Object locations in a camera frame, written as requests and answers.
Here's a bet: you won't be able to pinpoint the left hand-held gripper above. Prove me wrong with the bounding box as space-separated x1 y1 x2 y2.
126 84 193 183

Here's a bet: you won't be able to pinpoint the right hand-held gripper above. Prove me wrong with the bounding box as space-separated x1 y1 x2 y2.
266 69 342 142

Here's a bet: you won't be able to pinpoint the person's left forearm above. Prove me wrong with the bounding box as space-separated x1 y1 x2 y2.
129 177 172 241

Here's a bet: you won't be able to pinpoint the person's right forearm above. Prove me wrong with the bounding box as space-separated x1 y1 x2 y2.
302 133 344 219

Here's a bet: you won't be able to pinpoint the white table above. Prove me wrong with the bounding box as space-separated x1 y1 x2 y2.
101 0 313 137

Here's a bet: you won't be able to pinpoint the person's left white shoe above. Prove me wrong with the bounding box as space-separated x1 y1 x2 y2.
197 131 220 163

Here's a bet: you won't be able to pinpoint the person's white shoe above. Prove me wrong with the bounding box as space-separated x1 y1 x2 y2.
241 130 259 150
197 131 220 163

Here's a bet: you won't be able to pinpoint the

************

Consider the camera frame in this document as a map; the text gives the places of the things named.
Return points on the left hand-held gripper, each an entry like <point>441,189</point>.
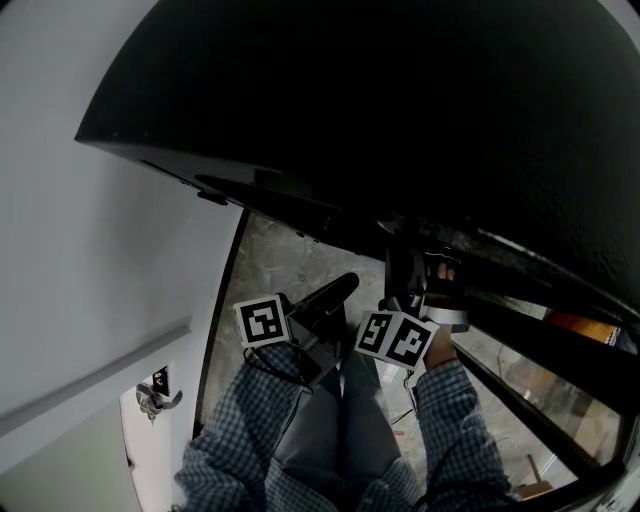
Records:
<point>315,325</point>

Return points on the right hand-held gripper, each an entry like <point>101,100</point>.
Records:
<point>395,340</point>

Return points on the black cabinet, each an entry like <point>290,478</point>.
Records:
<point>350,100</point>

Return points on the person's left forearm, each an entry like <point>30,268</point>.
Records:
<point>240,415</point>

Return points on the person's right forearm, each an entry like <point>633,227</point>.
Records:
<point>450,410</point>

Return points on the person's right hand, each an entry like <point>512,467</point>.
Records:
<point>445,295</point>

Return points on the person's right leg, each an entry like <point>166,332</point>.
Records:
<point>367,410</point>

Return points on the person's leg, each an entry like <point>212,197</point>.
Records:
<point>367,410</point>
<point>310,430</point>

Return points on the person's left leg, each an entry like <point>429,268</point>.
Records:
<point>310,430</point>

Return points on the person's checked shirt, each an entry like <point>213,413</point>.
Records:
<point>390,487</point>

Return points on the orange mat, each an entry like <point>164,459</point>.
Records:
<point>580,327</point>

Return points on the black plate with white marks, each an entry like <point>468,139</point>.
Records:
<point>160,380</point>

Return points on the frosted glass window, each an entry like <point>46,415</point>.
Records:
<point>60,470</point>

************

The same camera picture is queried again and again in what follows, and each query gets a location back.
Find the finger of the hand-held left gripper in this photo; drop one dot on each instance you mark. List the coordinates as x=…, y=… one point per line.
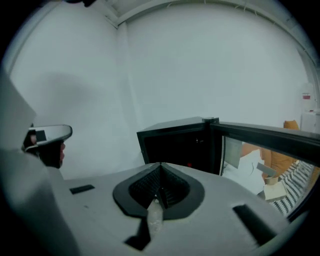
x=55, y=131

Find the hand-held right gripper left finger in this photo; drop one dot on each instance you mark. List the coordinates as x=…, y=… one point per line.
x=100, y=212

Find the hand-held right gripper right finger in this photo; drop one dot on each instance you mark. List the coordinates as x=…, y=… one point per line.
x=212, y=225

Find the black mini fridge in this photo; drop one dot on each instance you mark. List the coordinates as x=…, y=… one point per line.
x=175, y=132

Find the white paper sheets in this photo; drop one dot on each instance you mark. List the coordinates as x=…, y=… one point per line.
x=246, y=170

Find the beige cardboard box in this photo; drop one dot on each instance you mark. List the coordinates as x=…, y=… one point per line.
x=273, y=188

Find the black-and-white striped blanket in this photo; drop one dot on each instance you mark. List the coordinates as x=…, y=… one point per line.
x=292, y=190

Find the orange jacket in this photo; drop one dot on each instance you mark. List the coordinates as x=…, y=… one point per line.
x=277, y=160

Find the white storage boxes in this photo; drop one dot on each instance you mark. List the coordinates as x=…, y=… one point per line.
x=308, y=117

************

* _EXERCISE PROMPT_: Everything above from the line containing "<point>315,325</point>" down to the line containing "<point>350,100</point>" is to be transcribed exactly, with both of those lines included and nothing else added.

* _ANSWER FOR THE TASK_:
<point>315,325</point>

Return points on the right hand-held gripper, each an entry like <point>101,100</point>.
Records:
<point>395,340</point>

Return points on the black cabinet, each an entry like <point>290,478</point>.
Records:
<point>350,100</point>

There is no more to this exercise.